Stored data
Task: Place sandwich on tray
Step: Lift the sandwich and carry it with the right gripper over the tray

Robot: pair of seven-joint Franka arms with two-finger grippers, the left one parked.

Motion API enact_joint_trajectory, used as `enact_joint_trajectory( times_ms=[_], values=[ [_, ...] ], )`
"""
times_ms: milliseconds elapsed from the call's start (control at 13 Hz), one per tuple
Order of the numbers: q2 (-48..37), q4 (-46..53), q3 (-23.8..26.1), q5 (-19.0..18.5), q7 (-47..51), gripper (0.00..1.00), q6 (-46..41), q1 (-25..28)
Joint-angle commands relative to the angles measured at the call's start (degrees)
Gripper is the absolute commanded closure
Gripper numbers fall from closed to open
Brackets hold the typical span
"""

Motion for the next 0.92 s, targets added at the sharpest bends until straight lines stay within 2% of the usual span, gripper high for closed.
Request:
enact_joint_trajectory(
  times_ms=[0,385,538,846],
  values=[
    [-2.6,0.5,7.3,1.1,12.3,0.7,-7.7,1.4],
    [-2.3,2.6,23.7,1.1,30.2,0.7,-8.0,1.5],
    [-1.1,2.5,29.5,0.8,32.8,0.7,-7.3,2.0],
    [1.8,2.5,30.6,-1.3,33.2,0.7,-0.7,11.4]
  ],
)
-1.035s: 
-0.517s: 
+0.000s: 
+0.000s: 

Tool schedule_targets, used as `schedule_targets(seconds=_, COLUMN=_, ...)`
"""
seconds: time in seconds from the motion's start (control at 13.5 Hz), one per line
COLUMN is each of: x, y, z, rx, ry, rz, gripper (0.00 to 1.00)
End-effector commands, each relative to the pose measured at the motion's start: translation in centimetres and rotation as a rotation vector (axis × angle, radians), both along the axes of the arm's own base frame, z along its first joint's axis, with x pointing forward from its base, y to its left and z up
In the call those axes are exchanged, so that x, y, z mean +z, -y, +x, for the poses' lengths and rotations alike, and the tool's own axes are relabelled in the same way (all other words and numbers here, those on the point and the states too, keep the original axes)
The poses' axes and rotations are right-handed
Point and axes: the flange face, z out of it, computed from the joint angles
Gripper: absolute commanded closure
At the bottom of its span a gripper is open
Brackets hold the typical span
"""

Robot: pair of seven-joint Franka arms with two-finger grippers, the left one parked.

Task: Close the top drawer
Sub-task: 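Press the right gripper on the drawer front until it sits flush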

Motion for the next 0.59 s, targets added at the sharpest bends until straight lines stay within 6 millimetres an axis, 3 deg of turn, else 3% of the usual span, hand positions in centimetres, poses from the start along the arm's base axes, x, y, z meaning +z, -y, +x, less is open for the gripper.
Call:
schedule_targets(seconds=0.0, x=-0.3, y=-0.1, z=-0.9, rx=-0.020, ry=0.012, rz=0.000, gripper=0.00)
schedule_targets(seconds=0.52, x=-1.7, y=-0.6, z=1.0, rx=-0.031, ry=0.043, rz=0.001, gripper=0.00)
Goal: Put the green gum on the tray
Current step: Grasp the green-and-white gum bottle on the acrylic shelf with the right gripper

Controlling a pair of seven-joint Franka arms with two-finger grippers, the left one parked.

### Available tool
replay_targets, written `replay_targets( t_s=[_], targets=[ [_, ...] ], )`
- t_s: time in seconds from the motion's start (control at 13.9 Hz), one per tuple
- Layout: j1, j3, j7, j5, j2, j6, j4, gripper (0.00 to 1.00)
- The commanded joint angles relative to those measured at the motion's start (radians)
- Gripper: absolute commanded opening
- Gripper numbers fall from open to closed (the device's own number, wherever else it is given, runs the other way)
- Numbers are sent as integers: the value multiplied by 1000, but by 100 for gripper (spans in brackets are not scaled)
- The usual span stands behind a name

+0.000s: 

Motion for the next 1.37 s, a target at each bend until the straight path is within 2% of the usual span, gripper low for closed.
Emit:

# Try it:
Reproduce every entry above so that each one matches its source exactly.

# Solution:
Task: Place sandwich on tray
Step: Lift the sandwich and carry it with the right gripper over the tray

Robot: pair of seven-joint Franka arms with two-finger grippers, the left one parked.

Motion API enact_joint_trajectory, used as `enact_joint_trajectory( times_ms=[_], values=[ [_, ...] ], )`
"""
times_ms: milliseconds elapsed from the call's start (control at 13 Hz), one per tuple
Order of the numbers: q2 (-48..37), q4 (-46..53), q3 (-23.8..26.1), q5 (-19.0..18.5), q7 (-47..51), gripper (0.00..1.00), q6 (-46..41), q1 (-25..28)
Joint-angle commands relative to the angles measured at the call's start (degrees)
Gripper is the absolute commanded closure
Gripper numbers fall from closed to open
Brackets hold the typical span
"""

Motion for the next 0.92 s, targets added at the sharpest bends until straight lines stay within 2% of the usual span, gripper high for closed.
Request:
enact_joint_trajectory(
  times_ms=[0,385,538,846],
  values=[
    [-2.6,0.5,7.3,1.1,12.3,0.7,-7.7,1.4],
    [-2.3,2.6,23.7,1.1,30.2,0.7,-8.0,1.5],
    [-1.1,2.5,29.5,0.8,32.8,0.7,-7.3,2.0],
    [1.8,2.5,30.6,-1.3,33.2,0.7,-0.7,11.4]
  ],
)
-1.035s: 
-0.517s: 
+0.000s: 
+0.000s: 

Tool schedule_targets, used as `schedule_targets(seconds=_, COLUMN=_, ...)`
"""
seconds: time in seconds from the motion's start (control at 13.5 Hz), one per line
COLUMN is each of: x, y, z, rx, ry, rz, gripper (0.00 to 1.00)
End-effector commands, each relative to the pose measured at the motion's start: translation in centimetres and rotation as a rotation vector (axis × angle, radians), both along the axes of the arm's own base frame, z along its first joint's axis, with x pointing forward from its base, y to its left and z up
In the call those axes are exchanged, so that x, y, z mean +z, -y, +x, for the poses' lengths and rotations alike, and the tool's own axes are relabelled in the same way (all other words and numbers here, those on the point and the states too, keep the original axes)
The poses' axes and rotations are right-handed
Point and axes: the flange face, z out of it, computed from the joint angles
Gripper: absolute commanded closure
At the bottom of its span a gripper is open
Brackets hold the typical span
"""

Robot: pair of seven-joint Franka arms with two-finger grippers, the left one parked.

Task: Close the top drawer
Sub-task: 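Press the right gripper on the drawer front until it sits flush
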
Motion for the next 0.59 s, targets added at the sharpest bends until straight lines stay within 6 millimetres an axis, 3 deg of turn, else 3% of the usual span, hand positions in centimetres, poses from the start along the arm's base axes, x, y, z meaning +z, -y, +x, less is open for the gripper.
Call:
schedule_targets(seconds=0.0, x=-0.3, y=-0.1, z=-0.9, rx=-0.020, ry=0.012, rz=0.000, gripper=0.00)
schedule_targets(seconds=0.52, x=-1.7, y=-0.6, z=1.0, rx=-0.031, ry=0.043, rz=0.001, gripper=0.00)
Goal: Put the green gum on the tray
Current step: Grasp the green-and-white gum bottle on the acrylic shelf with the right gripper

Controlling a pair of seven-joint Franka arms with two-finger grippers, the left one parked.

### Available tool
replay_targets, written `replay_targets( t_s=[_], targets=[ [_, ...] ], )`
- t_s: time in seconds from the motion's start (control at 13.9 Hz), one per tuple
- Layout: j1, j3, j7, j5, j2, j6, j4, gripper (0.00 to 1.00)
- The commanded joint angles relative to those measured at the motion's start (radians)
- Gripper: absolute commanded opening
- Gripper numbers fall from open to closed (the device's own number, wherever else it is given, runs the other way)
- Numbers are sent as integers: the value multiplied by 1000, but by 100 for gripper (spans in brackets are not scaled)
- The usual span stands behind a name

+0.000s: 

Motion for the next 1.37 s, a target at each bend until the straight path is within 2% of the usual span, gripper low for closed.
Emit:

No additional answer is needed here.